José Luis Masegosa
01:00 • 10 oct. 2011
Cuando se viaja a algún lugar cada cual tiene su propio código de conducta, sus caprichos, su ritual personal y su peculiar proceder. Me cuenta el compañero Antonio Torres que la periodista María Antonia Iglesias le confesó en cierta ocasión que cuando acudía a alguna ciudad nueva para cualquier menester profesional no la abandonaba sin haber visitado cuantas iglesias pudiese. De esta manera conformaba, al margen de otras consideraciones, su propia idea acerca del pasado de dicha urbe. Aparte de otras muchas debilidades, a mi me atraen de manera especial las nominaciones de los barrios, plazas y calles de los pueblos y ciudades que visito, por cuyos orígenes siento una especial curiosidad que intento saciar con interrogatorios espontáneos a vecinos y viandantes, ejercicio no exento del riesgo de inexactitudes y de adornamiento de datos y hechos, posible fruto de la cosecha personal de mi interlocutor. Lejos de abandonar cuentos y cuentas, más valoro el resultado de mi indagación, toda vez que la estimo más enriquecedora.

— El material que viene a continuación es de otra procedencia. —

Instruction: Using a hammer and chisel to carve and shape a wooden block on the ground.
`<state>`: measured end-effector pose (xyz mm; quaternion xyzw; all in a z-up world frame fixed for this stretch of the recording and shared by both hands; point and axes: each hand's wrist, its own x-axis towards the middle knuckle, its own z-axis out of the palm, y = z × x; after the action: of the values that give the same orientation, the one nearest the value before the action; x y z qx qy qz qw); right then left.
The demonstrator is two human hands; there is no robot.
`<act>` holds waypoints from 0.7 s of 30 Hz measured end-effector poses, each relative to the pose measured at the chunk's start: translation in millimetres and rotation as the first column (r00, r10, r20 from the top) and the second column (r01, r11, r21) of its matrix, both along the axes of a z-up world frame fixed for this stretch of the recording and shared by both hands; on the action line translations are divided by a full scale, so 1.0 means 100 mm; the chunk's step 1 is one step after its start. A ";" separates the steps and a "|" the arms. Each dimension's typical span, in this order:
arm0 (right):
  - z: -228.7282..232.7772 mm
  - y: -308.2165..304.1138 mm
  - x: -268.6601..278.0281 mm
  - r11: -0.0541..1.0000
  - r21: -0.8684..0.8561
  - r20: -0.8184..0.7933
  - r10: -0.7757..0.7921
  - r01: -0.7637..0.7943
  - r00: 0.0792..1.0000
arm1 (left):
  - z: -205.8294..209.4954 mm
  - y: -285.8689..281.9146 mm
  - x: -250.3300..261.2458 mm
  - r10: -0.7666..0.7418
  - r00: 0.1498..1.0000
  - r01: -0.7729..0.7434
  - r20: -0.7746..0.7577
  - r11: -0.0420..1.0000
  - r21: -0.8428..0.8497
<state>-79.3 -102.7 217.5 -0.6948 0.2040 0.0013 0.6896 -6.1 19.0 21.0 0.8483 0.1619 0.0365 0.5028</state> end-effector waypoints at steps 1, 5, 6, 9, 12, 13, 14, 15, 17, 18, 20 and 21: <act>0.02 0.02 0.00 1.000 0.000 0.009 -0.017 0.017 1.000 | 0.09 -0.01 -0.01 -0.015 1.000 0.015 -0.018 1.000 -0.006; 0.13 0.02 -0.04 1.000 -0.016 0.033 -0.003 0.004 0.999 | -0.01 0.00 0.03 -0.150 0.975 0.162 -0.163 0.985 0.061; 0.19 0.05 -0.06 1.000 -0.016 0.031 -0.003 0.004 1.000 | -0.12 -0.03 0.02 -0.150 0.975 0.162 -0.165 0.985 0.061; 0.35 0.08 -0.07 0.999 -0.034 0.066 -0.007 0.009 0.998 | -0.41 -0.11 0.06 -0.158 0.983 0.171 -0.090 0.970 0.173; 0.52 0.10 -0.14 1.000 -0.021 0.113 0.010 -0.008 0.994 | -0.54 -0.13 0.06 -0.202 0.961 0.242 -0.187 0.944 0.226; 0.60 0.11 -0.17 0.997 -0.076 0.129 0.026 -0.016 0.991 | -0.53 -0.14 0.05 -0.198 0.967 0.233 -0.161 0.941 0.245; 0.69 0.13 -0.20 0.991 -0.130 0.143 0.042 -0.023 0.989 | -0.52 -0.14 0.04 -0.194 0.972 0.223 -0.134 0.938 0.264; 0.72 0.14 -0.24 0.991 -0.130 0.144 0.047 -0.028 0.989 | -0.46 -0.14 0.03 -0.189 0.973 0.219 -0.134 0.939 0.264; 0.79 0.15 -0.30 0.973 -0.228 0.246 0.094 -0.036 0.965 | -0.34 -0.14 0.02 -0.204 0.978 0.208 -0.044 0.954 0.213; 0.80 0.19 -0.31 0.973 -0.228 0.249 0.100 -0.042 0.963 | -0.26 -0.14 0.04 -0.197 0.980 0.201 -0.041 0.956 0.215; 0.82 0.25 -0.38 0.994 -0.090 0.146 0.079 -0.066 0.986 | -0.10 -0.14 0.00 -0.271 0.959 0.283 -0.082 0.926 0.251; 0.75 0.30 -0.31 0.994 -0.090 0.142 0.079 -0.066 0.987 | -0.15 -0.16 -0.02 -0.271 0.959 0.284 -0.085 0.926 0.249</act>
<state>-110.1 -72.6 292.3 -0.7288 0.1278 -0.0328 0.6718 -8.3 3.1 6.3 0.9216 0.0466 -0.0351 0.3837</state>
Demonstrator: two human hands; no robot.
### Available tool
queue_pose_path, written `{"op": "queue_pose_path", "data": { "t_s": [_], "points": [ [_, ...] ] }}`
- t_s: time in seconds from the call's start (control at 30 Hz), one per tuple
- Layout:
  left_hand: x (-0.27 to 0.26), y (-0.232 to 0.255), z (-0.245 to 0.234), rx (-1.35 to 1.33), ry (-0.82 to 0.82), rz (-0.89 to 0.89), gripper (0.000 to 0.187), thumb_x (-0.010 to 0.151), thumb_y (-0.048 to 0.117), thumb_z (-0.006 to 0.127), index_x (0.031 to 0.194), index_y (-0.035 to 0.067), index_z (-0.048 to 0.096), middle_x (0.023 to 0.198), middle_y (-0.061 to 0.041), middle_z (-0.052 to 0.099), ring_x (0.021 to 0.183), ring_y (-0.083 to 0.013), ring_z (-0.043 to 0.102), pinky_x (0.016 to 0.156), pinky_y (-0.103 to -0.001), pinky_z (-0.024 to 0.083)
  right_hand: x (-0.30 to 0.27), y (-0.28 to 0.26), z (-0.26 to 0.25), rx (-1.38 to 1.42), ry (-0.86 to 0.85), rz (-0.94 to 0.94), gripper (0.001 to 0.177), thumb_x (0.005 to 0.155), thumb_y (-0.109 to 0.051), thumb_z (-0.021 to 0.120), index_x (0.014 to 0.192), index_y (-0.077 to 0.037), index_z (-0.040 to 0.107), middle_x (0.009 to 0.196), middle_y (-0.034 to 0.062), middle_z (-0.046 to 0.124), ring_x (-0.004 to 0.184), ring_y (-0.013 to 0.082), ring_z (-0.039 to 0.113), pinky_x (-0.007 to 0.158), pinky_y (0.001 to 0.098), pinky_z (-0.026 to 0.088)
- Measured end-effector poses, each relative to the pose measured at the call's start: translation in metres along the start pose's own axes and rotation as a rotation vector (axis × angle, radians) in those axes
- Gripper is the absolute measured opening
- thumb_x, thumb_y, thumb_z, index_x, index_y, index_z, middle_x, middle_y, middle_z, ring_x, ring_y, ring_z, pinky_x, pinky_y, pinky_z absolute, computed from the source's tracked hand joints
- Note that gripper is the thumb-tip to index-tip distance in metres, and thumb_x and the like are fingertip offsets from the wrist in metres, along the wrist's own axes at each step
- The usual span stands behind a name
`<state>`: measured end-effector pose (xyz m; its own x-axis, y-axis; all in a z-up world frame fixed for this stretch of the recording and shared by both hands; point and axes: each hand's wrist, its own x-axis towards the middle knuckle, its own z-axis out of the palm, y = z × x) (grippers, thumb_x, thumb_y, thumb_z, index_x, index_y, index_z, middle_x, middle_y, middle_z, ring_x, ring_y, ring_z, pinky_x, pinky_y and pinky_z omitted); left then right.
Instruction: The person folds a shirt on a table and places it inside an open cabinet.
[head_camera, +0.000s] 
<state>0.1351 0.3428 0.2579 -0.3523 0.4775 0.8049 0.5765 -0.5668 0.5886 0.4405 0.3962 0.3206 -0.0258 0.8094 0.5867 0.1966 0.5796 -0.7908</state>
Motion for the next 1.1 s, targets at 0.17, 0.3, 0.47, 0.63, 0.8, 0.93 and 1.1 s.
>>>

No ha muchos días que, dejado llevar por compaña de confianza, aparecí sin razón de peso alguna cuan extraño en un hermoso y poblado municipio almeriense. Mientras la compañía daba justa cuenta de suculentas viandas, me adentré sin rumbo por el abigarrado entramado urbano, en tanto dejaba reposar la vista en las placas de cerámica que nominaban las calles. Mediado el recorrido me llamó la atención las nominaciones de dos vías confluentes: “Comadre” y “Rosa”. La hora intempestiva de mediodía no dejaba entrever mucha vecindad en la calle, pero a poco que anduve encontré refugiada tras la cortina alpujarreña de una puerta a una abuela tocada con negro pañuelo. No perdí la oportunidad y pregunté la razón de tan vulgares epítetos. Mi interlocutora no dudó en aclarar la duda: Los dos nombres –Comadre y Rosa- aludían a una vieja moradora de la casa esquina, en cuyas manos nacieron varias generaciones de vecinos, dado su oficio de comadrona. De inmediato pensé que Rosa sería el nombre de pila de la comadre. Pero no. La abuela amplió su explicación: La comadrona utilizaba una técnica personal para adivinar cuándo aparecía la cigüeña en casa de sus pacientes. Al recibir el aviso cortaba el capullo de una rosa de su huerta y sumergía el tallo en agua, cuando el capullo se abría se producía la señal inequívoca. La comadrona se desplazaba al domicilio de la parturienta y, en efecto, llegaba en el momento justo del parto. La continua asistencia de la comadre, “la de la rosa”, dio nombre a esas dos calles, calles con solera.